# Schwinn S2 Respoke...am I doing this right???



## Mondo (Mar 17, 2021)

The first couple of photos are of a 26" S2 before cleaning and polishing the hub. I bought new stainless steel spokes to put on but noticed they were a bit longer than the originals. The bike shop owner said, "These are the right ones, they’ll work". So as I start to respoke, I realize they are gonna be way too long. The original pattern looks like a 2-cross pattern but to make the new spokes work I had to use a 4-cross pattern. My questions are: 1) Should I just take them back and get the same length spokes?  2) Or does this spoke pattern look better in the follow up photos? My concern are the spokes that lay on top of the upspokes. Is that not right? Any and all advice and discussions are welcome. Thanks in advance guys.


----------



## GTs58 (Mar 18, 2021)

The old S-2's were laced 4 cross with 269 mm spokes. My eyes are tired, and I'm having a hard time following that pattern.


----------



## Mondo (Mar 18, 2021)

GTs58 said:


> The old S-2's were laced 4 cross with 269 mm spokes. My eyes are tired, and I'm having a hard time following that pattern.

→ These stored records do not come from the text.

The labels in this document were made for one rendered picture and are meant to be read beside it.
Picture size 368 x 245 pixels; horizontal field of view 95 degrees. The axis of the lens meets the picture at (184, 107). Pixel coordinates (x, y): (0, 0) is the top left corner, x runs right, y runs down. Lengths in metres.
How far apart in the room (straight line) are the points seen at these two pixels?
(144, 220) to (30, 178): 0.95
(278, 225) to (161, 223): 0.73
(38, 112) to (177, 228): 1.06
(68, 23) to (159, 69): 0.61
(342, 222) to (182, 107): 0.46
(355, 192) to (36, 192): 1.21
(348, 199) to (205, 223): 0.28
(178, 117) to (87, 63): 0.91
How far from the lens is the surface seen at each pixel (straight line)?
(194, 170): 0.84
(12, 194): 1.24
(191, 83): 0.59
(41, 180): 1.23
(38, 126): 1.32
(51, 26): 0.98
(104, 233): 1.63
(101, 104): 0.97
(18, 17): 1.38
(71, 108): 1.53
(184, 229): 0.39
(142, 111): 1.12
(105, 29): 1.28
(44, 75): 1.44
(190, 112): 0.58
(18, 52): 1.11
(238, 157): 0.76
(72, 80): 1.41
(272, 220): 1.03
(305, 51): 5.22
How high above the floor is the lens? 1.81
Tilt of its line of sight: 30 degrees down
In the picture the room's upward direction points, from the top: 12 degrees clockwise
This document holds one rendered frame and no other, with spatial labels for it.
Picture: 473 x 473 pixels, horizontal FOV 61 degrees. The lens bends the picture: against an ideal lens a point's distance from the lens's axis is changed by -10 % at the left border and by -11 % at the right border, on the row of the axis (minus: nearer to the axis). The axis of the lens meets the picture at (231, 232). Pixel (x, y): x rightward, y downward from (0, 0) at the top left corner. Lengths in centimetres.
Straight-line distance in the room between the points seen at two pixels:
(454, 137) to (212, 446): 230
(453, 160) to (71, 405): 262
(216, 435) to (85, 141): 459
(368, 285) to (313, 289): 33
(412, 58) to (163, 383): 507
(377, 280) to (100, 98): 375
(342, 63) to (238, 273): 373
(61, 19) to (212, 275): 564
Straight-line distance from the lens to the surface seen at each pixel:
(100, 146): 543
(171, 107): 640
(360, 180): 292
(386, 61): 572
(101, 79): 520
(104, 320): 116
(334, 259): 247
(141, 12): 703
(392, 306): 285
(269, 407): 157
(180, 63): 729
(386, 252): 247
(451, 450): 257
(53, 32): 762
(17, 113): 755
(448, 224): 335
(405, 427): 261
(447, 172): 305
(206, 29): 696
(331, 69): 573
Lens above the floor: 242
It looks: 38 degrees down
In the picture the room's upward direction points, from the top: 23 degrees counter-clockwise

Okay, I think I know what you mean by a 4 cross pattern now. Thanks GTs58.


----------



## GTs58 (Mar 18, 2021)

Looks like you got it.


----------



## 1817cent (Mar 18, 2021)

Looks good!


----------



## Mondo (Mar 18, 2021)

So it’s okay that the spokes lays on top of the up spokes? As in where #3 is? Would that be an issue or should I just get the same length as before.


----------



## Bendix (Mar 18, 2021)

Worst case it will be a very minor annoyance if you ever have to replace a broken spoke that's underneath. And that's unlikely. 

You had the smarts to lace it without the internals! 

Bravo.


----------



## Mondo (Mar 18, 2021)

Bendix said:


> Worst case it will be a very minor annoyance if you ever have to replace a broken spoke that's underneath. And that's unlikely.
> 
> You had the smarts to lace it without the internals!
> 
> Bravo.



Thank you for bringing that up, I havent thought about that, if one breaks. That’s what I like about this group, people having positive input and a learnable discussion.


----------



## Rivnut (Mar 18, 2021)

Looks like the original 3 cross I have on a 52 Hornet.  Over, over, over. Over, over, under may create a stronger wheel but you're not a kid hopping curbs on a daily basis.


----------



## Mondo (Mar 18, 2021)

Rivnut said:


> Looks like the original 3 cross I have on a 52 Hornet.  Over, over, over. Over, over, under may create a stronger wheel but you're not a kid hopping curbs on a daily basis.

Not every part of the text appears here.